2. Deliver on analytics

Everyone is talking about big data and analytics, but at many companies, data remains locked in multiple silos, says Shuba Srinivasan, marketing professor and academic co-lead of the Digital Technology Sector at Boston University's School of Management.

"Marketers really need integrated databases," Srinivasan says. "The CMO's job would be a lot easier if CIOs could provide an integrated solution that tracks from lead generation through sale and post-sale information such as returns and how customers interact with the company on social networks."

It's a critical area for marketing executives. In fact, "managing, collecting and making use of internal and external data" is one of their top five challenges, according to more than 500 marketing professionals who responded to IBM's 2013 Global Survey of Marketers.

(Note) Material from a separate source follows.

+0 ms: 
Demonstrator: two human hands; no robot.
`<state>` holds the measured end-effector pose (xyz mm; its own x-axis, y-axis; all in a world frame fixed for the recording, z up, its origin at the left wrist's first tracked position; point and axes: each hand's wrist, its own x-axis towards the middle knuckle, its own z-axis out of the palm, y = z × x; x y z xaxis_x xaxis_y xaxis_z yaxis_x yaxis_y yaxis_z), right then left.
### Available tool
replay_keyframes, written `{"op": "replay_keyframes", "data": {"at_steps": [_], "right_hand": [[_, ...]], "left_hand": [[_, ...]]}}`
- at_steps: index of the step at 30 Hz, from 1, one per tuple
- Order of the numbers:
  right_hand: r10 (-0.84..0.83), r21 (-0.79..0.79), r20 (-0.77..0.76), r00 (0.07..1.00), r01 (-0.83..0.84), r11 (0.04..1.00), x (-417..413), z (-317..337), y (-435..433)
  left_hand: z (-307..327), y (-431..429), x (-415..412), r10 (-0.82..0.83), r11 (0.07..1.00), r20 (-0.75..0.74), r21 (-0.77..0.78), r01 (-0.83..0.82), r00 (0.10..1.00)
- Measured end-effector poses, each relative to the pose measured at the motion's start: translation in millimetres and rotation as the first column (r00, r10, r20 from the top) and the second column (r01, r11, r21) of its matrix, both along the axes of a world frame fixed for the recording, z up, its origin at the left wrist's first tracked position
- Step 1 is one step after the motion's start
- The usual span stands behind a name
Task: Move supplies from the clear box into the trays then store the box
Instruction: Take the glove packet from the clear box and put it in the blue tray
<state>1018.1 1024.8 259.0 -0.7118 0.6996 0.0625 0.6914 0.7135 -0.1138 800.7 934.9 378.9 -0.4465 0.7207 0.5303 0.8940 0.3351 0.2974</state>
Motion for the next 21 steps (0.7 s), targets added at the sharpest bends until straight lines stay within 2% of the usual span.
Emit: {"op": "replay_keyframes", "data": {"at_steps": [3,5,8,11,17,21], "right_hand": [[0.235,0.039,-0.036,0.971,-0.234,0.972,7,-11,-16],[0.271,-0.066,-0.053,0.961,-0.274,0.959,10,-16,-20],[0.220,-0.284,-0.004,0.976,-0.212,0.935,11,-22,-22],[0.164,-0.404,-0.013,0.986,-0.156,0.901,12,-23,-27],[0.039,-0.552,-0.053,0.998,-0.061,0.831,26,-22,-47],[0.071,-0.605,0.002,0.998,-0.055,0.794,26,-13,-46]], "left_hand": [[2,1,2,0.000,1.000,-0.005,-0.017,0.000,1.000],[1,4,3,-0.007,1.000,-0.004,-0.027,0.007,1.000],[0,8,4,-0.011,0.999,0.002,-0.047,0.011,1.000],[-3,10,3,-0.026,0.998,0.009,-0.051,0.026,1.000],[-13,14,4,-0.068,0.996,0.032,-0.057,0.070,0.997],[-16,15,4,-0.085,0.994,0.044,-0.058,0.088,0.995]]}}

3. Guide my technology spend...

According to Gartner, by 2017, CMOs will spend more on IT than will CIOs. Even so, marketing doesn't want to make its tech investments in a vacuum. CMOs want IT to bring its technology expertise, knowledge of existing infrastructure and (newfound) understanding of marketing's objectives to bear in helping marketing make the best investment decisions.

There are a lot of technology platforms out there, and it's very easy as a marketing organisation to fall in love with bells and whistles. Bronwyn Monroe, NineSigma Inc.

"There are a lot of technology platforms out there, and it's very easy as a marketing organisation to fall in love with the bells and whistles, but it comes down to business needs," says Bronwyn Monroe, marketing director for NineSigma Inc., a B2B services provider in Cleveland. "IT can be a first filter in terms of collecting the information on viable systems that fit our needs."

That guidance can extend through the evaluation phase, Monroe says. "When we get to the demo, I like to have everyone in the room to see it at the same time. The IT people pick up on red flags, whereas marketing is just thinking, 'Oh this is great.'"

Monroe says marketing at NineSigma always had an IT staffer help with technology evaluations, but now her department is trying to get IT more involved, soliciting more feedback about how potential technology investments can meet marketing's strategic goals.

4. ... but let me run my own systems

Yes, marketing wants helps making purchasing decisions, but it also wants more control of its own systems once they're up and running.

"Marketing needs to own the entirety of the customer experience," says OpenText CMO Cochrane. "I need new business capabilities, and I need to have complete control over system innovation. Let me have more control over the front-end experience. Let me run fast and expose new capabilities."

I need new business capabilities, and I need to have complete control over system innovation. Kevin Cochrane, OpenText

Cochrane envisions an environment where IT runs back-end systems, oversees the infrastructure and puts in new applications that marketing personnel can manipulate without IT involvement.

Cochrane doesn't want his team doing lots of coding or fixing bugs, but he does wish for user-friendly applications that allow his workers to quickly alter design, develop a new user experience or create a new technology-driven marketing initiative. "I want to be empowered and empower others in how they interact and deliver personal experiences to customers," he explains.

"It's not just about building another application," Cochrane continues. "IT needs to build another layer. We need an 'engagement layer,' and then IT needs to hand over the keys to the kingdom to the people who are listening to customers every day," he says.